«Em
1984 Oliveira Marques
publicou na revista Nova História Século
XVI um texto até aquele momento inédito que apresentou com o título: Uma
descrição de Portugal em 1578-80. Na breve introdução, o investigador
vincava o facto que se tratava de um códice
anónimo, encontrado em Hannover, cujo título, na versão original, e Ritratto
et Riverso del Regno di Portogallo. No que diz respeito à datação, o
investigador afirmava que o manuscrito, devido às características da grafia,
datava dos inícios do século XVII se bem que a elaboração do texto deveria ser
colocada em 1578-1580, depois de morte do monarca Sebastião I, mas ainda na
época do cardeal Henrique, considerado pelo autor como rei, muito bom e muito santo. Com base numa série
de elementos internos, Oliveira Marques chegava também à conclusão que o
italiano devia ser um clérigo ou um homem
ligado à Igreja, que nunca critica, exaltando a Inquisição (maldita),
odiando os Judeus, etc. Pode tratar-se de um súbdito dos Estados Papais, pelas
alusões respeitosas que faz ao Sumo Pontífice e seus decretos. Além disso
punha em evidência o facto que a língua utilizada era o florentim,
elemento capaz de oferecer indicações úteis para estabelecer a sua pátria de origem, dentro da Itália.
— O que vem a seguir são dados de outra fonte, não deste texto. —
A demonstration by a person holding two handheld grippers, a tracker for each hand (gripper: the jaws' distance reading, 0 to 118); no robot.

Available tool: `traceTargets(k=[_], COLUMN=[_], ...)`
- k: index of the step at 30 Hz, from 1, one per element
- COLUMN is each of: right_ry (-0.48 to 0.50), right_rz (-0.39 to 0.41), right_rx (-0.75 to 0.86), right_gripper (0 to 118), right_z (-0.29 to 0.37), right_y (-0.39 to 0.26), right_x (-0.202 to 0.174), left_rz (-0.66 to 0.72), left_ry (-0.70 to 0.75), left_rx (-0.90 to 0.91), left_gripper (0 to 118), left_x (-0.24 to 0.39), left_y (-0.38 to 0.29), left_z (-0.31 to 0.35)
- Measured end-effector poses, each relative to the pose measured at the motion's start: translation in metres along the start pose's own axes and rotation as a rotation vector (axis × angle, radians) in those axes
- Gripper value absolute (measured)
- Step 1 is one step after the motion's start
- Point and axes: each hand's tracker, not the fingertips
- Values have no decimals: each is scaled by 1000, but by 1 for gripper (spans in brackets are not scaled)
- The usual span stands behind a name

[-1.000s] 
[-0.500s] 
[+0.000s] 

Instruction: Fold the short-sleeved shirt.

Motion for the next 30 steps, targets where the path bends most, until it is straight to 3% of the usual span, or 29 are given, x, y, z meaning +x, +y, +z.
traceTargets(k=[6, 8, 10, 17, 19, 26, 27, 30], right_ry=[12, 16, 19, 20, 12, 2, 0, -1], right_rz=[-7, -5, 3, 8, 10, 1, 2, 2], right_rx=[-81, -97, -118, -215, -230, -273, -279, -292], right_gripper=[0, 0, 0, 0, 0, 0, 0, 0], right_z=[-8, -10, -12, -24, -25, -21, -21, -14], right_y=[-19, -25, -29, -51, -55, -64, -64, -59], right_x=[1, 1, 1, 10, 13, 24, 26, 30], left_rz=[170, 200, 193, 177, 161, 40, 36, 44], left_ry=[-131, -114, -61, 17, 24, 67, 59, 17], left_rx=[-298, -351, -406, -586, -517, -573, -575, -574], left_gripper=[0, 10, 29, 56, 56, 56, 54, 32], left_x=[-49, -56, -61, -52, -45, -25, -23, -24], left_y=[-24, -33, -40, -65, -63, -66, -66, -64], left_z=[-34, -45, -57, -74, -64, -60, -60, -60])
Este conjunto de considerações induziu o investigador a levantar a hipótese que
o autor devia ser, com toda a probabilidade membro
de uma das muitas embaixadas e outras missões enviadas pelos diversos Estados
italianos a Portugal durante o século XVI.
Como
veremos, a análise do texto revela que o autor conhecia profundamente a
realidade portuguesa, a vida quotidiana, a organização política, administrativa
e religiosa do Reino, facto que deveria excluir uma frequentação exterior e
limitada como, com toda a probabilidade, era aquela de um membro de uma embaixada. Além disso, se o autor dedica um espaço bastante
amplo à problemática religiosa e se a sua atitude não é abertamente crítica perante
as instituições eclesiásticas, não significa forçosamente que se trate de um
religioso. Com efeito, durante o século XVI era perfeitamente natural para
qualquer cristão conhecer os mecanismos da religião e ter consideração pela
igreja e pelo papa. Por outro lado, revela-se mais difícil explicar que um
religioso se mostre tão interessado nos aspectos técnicos da organização
administrativa e jurídica, pela vida material, pelo viver quotidiano, pela
maneira de vestir, pelos hábitos das diferentes camadas sociais, etc.
Graças
a uma feliz coincidência, na Biblioteca Nacional de Florença existe uma
outra versão da mesma obra, também anónima que, com base na grafia, pode ser
considerada como uma cópia quinhentista. Este manuscrito aparece praticamente
idêntico na grafia com uma carta autógrafa do engenheiro militar Baccio
Filicaia. Como muitos outros arquitectos ou engenheiros militares
italianos, Baccio Filicaia, originário da região de Florença, começou a
trabalhar em Portugal e sucessivamente transferiu-se para o Brasil onde viveu
onze anos. Uma personagem deste tipo, directamente envolvida na vida social
portuguesa tinha a possibilidade de chegar a uma compreensão profunda do país
que o hospedava, portanto, apesar das muitas dúvidas que ainda persistem acerca
da identificação do autor do Ritratto et Riverso del Regno di Portogallo,
consideramos mais provável a atribuição desta obra a um engenheiro militar
florentino como Baccio Filicaia ou a um outro conacional radicado em
Portugal, do que a um eclesiástico membro de uma das numerosas embaixadas
italianas que naquela época foram enviadas a Portugal.
O
facto de a questão da autoria ficar por enquanto em aberto não anula minimamente
a importância desta obra, mas para uma melhor compreensão do seu significado
global, vale a pena avaliar o género, a estrutura do texto e os campos de
interesse preferenciais. O título Ritratto et Riverso oferece uma
primeira indicação relativamente ao género escolhido pelo autor: não se
trata de um diário, de uma memória ou de um itinerário, mas
sim de um tratado que tem por objectivo facultar ao leitor o retrato de um determinado
país. A intenção é, ao mesmo tempo, aquela de oferecer um retrato
completo, nos aspectos positivos e negativos e, consequentemente, o texto é
estruturado em duas partes, diferentes no que diz respeito simultaneamente às
suas características e extensão». In Carmen Radulet, Um Retrato Italiano de
Portugal no Século XVI, a Joaquim Veríssimo Serrão os Amigos, Fraternidade e
Abnegação, Academia Portuguesa da História, Lisboa, 1999, ISBN 972-624-126-X.